Records from a data collection
·····

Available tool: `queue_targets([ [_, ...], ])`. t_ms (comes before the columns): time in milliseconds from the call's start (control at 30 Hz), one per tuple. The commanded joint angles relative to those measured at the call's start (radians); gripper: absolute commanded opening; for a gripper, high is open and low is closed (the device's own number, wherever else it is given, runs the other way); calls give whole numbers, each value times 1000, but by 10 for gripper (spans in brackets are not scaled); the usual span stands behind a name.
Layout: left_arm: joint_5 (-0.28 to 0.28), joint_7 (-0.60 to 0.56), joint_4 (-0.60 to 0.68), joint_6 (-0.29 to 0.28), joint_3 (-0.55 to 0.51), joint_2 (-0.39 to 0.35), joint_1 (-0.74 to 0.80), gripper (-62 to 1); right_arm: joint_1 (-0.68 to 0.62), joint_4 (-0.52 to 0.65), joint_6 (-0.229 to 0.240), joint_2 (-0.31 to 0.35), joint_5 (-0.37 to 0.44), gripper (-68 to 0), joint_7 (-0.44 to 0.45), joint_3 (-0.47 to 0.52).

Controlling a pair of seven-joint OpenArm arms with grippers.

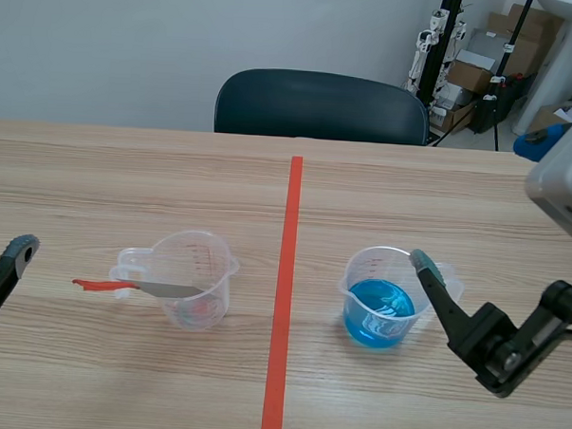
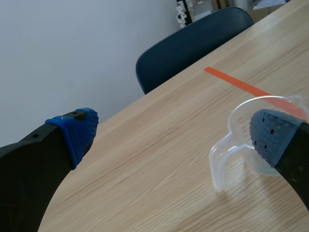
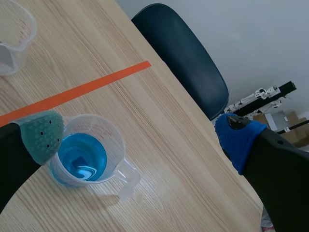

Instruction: Do the redox reaction experiment. lift the metal plate out of the left beaker

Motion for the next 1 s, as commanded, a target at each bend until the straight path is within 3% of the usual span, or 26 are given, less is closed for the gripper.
queue_targets([
  [0, -7, -13, 8, 43, -9, 42, 0, 14, 11, 12, -10, 5, 3, 4, 12, 16],
  [167, -7, 2, 8, 164, -10, 159, 0, 14, 11, 12, -11, 5, 3, 4, 11, 16],
  [300, -7, 69, 8, 292, -17, 255, 0, 14, 11, 12, -11, 5, 3, 4, 11, 16],
  [367, -7, 77, 3, 320, -39, 311, 0, 14, 11, 12, -11, 5, 4, 4, 11, 16],
  [700, -8, 77, -49, 330, -206, 578, 0, 14, 12, 12, -12, 5, 4, 4, 31, 16],
  [867, -8, 77, -106, 330, -260, 653, 0, 14, 11, 12, -15, 5, 4, 4, 37, 16],
  [967, -8, 70, -147, 301, -293, 673, 0, 14, 14, 12, -15, 5, 4, 4, 41, 16],
])
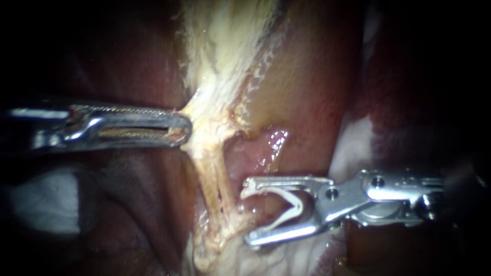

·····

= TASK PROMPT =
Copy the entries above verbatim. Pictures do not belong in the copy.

= RESPONSE =
Available tool: `queue_targets([ [_, ...], ])`. t_ms (comes before the columns): time in milliseconds from the call's start (control at 30 Hz), one per tuple. The commanded joint angles relative to those measured at the call's start (radians); gripper: absolute commanded opening; for a gripper, high is open and low is closed (the device's own number, wherever else it is given, runs the other way); calls give whole numbers, each value times 1000, but by 10 for gripper (spans in brackets are not scaled); the usual span stands behind a name.
Layout: left_arm: joint_5 (-0.28 to 0.28), joint_7 (-0.60 to 0.56), joint_4 (-0.60 to 0.68), joint_6 (-0.29 to 0.28), joint_3 (-0.55 to 0.51), joint_2 (-0.39 to 0.35), joint_1 (-0.74 to 0.80), gripper (-62 to 1); right_arm: joint_1 (-0.68 to 0.62), joint_4 (-0.52 to 0.65), joint_6 (-0.229 to 0.240), joint_2 (-0.31 to 0.35), joint_5 (-0.37 to 0.44), gripper (-68 to 0), joint_7 (-0.44 to 0.45), joint_3 (-0.47 to 0.52).

Controlling a pair of seven-joint OpenArm arms with grippers.


Instruction: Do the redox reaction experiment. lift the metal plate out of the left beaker

Motion for the next 1 s, as commanded, a target at each bend until the straight path is within 3% of the usual span, or 26 are given, less is closed for the gripper.
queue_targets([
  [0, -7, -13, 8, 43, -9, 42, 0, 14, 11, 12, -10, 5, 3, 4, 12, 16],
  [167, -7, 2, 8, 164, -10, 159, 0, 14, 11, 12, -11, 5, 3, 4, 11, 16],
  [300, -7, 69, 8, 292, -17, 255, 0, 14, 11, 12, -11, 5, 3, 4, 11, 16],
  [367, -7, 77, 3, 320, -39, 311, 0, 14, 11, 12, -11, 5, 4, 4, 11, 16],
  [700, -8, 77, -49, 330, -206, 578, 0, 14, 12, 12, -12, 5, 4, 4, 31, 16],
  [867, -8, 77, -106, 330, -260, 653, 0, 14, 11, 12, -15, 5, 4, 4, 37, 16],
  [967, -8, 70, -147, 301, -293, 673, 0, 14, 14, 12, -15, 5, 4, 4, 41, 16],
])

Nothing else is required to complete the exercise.